Case ID: ga-app_98/html/0480-01.html
Source: Caselaw Access Project
Author: {"author": "Carlisle, Judge.", "license": "Public Domain", "url": "https://static.case.law/"}
Date Created: 2024-08-24T03:29:51.129683

37399.
    FINCH v. THE STATE.
   Carlisle, Judge.

The defendant, Comer Finch, was tried on an indictment charging him and his brother, C. T. Finch, with the offense of assault with intent to murder in that they did unlawfully, etc., “with hands and fists, and other blunt instrument being to the grand jurors unknown, the same being a weapon likely to produce death,” commit the assault upon one Lonnie Williams with the intent to kill him, etc.

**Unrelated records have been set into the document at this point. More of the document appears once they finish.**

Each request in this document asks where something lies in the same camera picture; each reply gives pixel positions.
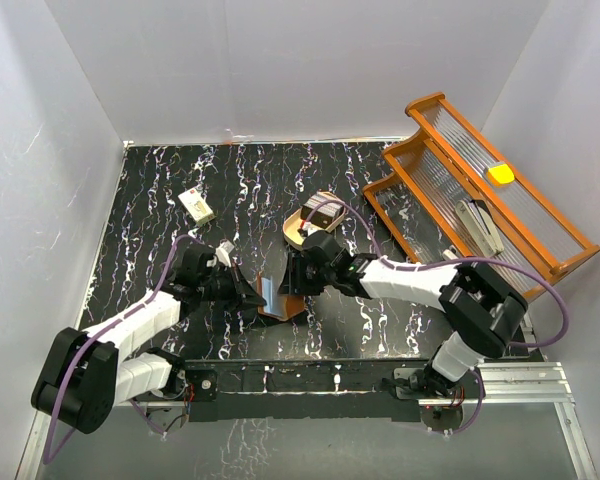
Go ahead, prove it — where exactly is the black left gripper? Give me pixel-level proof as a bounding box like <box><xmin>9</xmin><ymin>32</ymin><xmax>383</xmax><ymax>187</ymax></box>
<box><xmin>198</xmin><ymin>262</ymin><xmax>266</xmax><ymax>313</ymax></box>

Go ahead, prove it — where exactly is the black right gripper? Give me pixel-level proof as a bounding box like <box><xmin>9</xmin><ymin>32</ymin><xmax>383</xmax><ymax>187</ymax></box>
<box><xmin>278</xmin><ymin>251</ymin><xmax>335</xmax><ymax>296</ymax></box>

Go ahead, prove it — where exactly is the orange leather card holder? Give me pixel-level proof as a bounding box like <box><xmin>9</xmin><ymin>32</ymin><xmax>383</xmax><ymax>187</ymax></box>
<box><xmin>256</xmin><ymin>275</ymin><xmax>305</xmax><ymax>322</ymax></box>

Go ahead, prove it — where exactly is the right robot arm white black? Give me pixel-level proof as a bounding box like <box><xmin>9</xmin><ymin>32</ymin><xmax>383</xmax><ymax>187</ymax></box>
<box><xmin>278</xmin><ymin>231</ymin><xmax>528</xmax><ymax>397</ymax></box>

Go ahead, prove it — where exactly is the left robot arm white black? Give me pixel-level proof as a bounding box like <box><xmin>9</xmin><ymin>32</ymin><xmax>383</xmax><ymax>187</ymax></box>
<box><xmin>31</xmin><ymin>242</ymin><xmax>267</xmax><ymax>434</ymax></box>

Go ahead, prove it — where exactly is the beige oval plastic tray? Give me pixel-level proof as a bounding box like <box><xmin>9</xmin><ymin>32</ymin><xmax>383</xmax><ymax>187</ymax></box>
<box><xmin>283</xmin><ymin>206</ymin><xmax>345</xmax><ymax>251</ymax></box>

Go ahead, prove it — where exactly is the white staples box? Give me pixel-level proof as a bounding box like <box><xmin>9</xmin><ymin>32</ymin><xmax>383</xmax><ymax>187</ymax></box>
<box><xmin>178</xmin><ymin>188</ymin><xmax>215</xmax><ymax>225</ymax></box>

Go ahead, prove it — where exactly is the small white stapler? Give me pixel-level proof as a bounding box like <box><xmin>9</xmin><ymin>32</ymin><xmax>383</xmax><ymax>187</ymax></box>
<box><xmin>442</xmin><ymin>249</ymin><xmax>458</xmax><ymax>260</ymax></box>

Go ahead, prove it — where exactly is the orange wooden tiered rack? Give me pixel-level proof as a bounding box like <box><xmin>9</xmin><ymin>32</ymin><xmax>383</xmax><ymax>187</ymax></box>
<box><xmin>363</xmin><ymin>93</ymin><xmax>600</xmax><ymax>284</ymax></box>

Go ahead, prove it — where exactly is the large grey black stapler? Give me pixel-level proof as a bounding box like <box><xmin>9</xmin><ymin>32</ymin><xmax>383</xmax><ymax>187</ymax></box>
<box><xmin>454</xmin><ymin>199</ymin><xmax>505</xmax><ymax>257</ymax></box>

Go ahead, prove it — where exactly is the yellow sticky note block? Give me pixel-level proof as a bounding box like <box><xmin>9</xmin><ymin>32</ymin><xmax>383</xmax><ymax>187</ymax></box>
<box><xmin>485</xmin><ymin>162</ymin><xmax>516</xmax><ymax>188</ymax></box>

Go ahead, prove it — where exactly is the black base rail with mounts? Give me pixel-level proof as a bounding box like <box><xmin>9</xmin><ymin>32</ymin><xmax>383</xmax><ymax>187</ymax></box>
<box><xmin>144</xmin><ymin>357</ymin><xmax>486</xmax><ymax>426</ymax></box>

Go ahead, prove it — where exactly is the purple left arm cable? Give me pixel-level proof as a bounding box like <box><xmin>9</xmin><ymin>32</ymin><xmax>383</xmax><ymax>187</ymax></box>
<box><xmin>40</xmin><ymin>233</ymin><xmax>206</xmax><ymax>466</ymax></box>

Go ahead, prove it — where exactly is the aluminium frame profile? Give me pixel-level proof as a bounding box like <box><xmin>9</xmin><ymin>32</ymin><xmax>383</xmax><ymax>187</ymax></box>
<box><xmin>18</xmin><ymin>362</ymin><xmax>596</xmax><ymax>479</ymax></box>

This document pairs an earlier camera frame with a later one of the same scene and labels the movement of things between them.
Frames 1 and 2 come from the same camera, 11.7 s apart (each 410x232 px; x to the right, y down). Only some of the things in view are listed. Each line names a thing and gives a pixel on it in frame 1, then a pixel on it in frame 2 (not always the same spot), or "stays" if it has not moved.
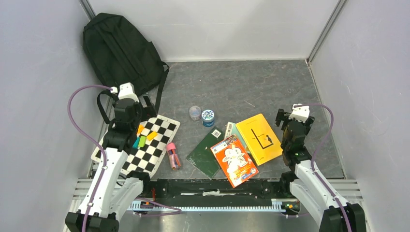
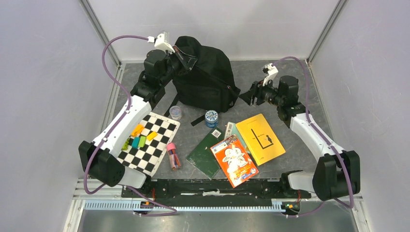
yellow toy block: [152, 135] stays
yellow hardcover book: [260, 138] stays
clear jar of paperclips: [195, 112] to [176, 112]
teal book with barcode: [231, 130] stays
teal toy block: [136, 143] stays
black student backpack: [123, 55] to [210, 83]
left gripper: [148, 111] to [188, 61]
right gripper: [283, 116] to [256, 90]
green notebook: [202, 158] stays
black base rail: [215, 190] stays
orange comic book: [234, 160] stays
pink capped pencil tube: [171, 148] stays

On the trial of the case, the evidence showed that the victim, a man 65 years of age and who had had a stroke and was partially paralyzed on the right side, went to the home of the defendants in company with his wife and another couple to collect a debt due him by the defendant and in response to his invitation; that when he arrived he got out of the car, leaving his wife and the other couple therein, and went around behind the house at the defendant’s suggestion where the defendant, Comer Finch, and his brother administered a severe beating with their fists, inflicting such injuries on him that it was necessary that he be carried to the hospital. The jury returned a verdict of guilty of assault and battery. The defendant made a motion for new trial on the general grounds which was denied, and the exception here is to that judgment, it being contended that the State failed to prove the use of any blunt instrument. This contention is without merit. In the trial of one charged with assault with intent to commit murder, it is unnecessary to prove the use of any instrument or weapon, and such an offense may be committed without the use of a weapon to produce death. Wright v. State, 168 Ga. 690 (2a) (148 S. E. 731). As was said in that case (paraphrased), the strong hands of an assailant may be regarded as natural weapons likely to produce death when used in an attack by two men of superior strength on a man paralyzed on one side where the evidence shows that they inflicted such severe wounds on him that he was required to be carried to the hospital for several days’ treatment. The evidence amply authorized the verdict of guilty and the trial court did not err in denying the motion for new trial on the general grounds.

Decided October 29, 1958.

Neville & Neville, Wm. J. Neville, W. G. Neville, for plaintiff in error.

Walton Usher, Solicitor-General, contra.

Judgment affirmed.

Gardner, P. J., and Townsend, J., concur.